_Try it_. Your response should contain each line of the data that includes "ceiling".

# # # #

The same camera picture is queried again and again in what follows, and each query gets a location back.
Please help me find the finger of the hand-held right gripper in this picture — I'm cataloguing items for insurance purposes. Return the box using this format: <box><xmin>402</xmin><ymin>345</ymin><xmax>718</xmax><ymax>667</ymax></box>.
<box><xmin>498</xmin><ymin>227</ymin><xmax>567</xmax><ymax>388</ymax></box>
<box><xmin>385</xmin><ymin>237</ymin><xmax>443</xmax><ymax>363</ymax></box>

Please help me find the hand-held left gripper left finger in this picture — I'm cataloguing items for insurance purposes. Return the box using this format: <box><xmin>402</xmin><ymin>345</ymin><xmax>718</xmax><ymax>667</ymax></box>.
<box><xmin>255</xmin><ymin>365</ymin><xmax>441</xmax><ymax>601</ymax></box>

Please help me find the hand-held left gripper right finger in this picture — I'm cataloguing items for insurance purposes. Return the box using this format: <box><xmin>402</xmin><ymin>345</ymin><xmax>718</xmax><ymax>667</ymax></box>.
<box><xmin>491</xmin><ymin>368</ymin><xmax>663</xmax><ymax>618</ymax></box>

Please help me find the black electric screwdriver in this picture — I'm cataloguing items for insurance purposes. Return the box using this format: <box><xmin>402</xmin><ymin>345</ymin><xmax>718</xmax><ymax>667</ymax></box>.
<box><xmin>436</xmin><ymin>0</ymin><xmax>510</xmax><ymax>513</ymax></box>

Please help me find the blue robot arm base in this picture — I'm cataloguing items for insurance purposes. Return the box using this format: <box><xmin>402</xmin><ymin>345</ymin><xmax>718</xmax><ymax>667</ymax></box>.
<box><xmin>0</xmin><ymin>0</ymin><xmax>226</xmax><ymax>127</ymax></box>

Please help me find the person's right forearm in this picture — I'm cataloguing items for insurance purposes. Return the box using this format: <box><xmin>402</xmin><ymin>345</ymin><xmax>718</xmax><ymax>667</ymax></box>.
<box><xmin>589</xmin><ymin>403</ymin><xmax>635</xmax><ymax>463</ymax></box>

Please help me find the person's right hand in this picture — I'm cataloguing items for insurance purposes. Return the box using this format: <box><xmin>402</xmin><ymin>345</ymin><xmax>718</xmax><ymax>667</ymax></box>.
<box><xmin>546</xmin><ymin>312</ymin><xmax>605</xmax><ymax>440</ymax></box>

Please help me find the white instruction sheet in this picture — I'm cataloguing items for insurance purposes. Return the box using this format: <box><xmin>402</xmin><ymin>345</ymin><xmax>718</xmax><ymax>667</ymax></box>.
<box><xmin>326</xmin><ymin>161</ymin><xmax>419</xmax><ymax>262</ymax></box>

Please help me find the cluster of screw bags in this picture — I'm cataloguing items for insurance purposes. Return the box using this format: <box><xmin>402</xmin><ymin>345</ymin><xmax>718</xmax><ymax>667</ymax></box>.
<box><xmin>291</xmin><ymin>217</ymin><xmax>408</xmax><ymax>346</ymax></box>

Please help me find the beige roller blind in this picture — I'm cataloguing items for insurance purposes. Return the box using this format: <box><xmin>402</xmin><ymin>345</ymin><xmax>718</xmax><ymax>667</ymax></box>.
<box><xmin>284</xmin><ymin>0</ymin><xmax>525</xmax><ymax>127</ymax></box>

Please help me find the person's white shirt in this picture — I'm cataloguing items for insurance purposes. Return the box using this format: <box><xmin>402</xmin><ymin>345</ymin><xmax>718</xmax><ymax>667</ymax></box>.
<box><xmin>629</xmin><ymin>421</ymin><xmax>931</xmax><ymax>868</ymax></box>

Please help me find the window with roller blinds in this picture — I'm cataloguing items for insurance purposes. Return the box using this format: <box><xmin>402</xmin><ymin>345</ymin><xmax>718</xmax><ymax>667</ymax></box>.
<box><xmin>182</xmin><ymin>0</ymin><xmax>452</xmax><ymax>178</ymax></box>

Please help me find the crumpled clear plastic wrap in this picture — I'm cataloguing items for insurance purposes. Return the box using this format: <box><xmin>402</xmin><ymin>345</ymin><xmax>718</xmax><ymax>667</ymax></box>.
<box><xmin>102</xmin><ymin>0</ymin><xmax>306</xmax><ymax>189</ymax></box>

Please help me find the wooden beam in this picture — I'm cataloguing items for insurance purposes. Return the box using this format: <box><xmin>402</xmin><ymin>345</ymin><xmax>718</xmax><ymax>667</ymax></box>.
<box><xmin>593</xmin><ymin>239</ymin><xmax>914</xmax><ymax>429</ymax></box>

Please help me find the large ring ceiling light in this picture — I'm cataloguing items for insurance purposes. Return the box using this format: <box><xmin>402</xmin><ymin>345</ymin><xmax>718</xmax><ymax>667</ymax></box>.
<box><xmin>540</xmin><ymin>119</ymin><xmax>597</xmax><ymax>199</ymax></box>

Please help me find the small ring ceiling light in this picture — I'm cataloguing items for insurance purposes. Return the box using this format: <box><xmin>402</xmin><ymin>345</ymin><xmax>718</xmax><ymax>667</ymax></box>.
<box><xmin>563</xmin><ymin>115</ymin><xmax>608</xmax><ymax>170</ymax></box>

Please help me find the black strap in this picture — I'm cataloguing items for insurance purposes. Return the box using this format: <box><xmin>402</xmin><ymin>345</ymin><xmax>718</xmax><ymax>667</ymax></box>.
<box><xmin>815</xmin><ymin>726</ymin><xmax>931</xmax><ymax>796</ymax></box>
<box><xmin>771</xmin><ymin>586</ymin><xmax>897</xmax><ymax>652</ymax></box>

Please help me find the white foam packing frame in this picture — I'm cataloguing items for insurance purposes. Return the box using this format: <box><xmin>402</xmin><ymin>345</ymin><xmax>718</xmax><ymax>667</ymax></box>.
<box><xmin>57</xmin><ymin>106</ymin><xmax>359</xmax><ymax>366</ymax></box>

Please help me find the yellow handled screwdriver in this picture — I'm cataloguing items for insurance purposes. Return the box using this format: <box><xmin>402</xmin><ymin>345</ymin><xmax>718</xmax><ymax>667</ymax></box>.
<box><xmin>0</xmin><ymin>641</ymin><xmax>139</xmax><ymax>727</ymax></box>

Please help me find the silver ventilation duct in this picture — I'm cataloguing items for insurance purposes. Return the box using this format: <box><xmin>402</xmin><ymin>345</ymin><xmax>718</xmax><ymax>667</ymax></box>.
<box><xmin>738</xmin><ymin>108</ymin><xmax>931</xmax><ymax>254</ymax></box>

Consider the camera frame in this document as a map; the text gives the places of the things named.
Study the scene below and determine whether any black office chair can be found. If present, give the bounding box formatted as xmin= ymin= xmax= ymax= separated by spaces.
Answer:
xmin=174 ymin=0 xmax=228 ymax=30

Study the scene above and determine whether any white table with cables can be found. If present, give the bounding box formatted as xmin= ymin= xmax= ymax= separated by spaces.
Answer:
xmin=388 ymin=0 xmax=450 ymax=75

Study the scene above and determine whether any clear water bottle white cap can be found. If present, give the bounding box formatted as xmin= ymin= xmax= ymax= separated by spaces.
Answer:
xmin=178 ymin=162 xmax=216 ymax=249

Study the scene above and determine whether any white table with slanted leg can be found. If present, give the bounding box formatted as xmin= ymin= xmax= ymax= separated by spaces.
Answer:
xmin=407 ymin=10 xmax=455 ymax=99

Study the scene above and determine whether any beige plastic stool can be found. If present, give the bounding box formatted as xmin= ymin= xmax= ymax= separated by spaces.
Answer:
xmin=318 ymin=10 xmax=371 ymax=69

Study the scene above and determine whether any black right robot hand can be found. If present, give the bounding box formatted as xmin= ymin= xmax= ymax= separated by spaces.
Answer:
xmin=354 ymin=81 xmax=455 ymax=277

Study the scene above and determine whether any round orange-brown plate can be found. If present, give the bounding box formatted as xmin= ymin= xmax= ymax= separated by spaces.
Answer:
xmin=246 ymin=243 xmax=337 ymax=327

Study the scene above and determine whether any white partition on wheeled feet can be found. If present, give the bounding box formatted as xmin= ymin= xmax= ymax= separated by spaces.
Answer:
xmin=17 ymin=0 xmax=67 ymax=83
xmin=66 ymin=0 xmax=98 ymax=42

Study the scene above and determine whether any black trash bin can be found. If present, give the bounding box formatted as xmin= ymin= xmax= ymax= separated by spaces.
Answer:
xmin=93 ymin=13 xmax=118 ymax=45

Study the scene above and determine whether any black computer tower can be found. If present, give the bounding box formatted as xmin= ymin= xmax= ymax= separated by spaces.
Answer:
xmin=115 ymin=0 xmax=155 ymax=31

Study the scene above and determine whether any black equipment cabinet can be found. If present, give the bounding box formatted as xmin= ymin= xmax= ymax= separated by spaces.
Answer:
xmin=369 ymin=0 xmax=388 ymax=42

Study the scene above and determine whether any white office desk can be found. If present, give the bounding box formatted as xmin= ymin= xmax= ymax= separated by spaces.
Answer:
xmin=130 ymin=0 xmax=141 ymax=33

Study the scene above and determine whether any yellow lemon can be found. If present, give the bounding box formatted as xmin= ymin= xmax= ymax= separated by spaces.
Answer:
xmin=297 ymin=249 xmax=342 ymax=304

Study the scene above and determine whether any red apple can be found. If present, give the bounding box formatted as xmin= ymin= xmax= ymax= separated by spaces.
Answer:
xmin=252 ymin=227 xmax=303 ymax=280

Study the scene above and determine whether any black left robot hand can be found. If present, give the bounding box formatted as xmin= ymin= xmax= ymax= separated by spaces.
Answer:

# # # #

_Written reply_.
Please help me find the large ring ceiling light in this picture — I'm cataloguing items for insurance purposes. Return the box using this format: <box><xmin>402</xmin><ymin>345</ymin><xmax>718</xmax><ymax>667</ymax></box>.
Please help me find the small ring ceiling light in this picture — I'm cataloguing items for insurance purposes. Return the box using this format: <box><xmin>402</xmin><ymin>345</ymin><xmax>718</xmax><ymax>667</ymax></box>.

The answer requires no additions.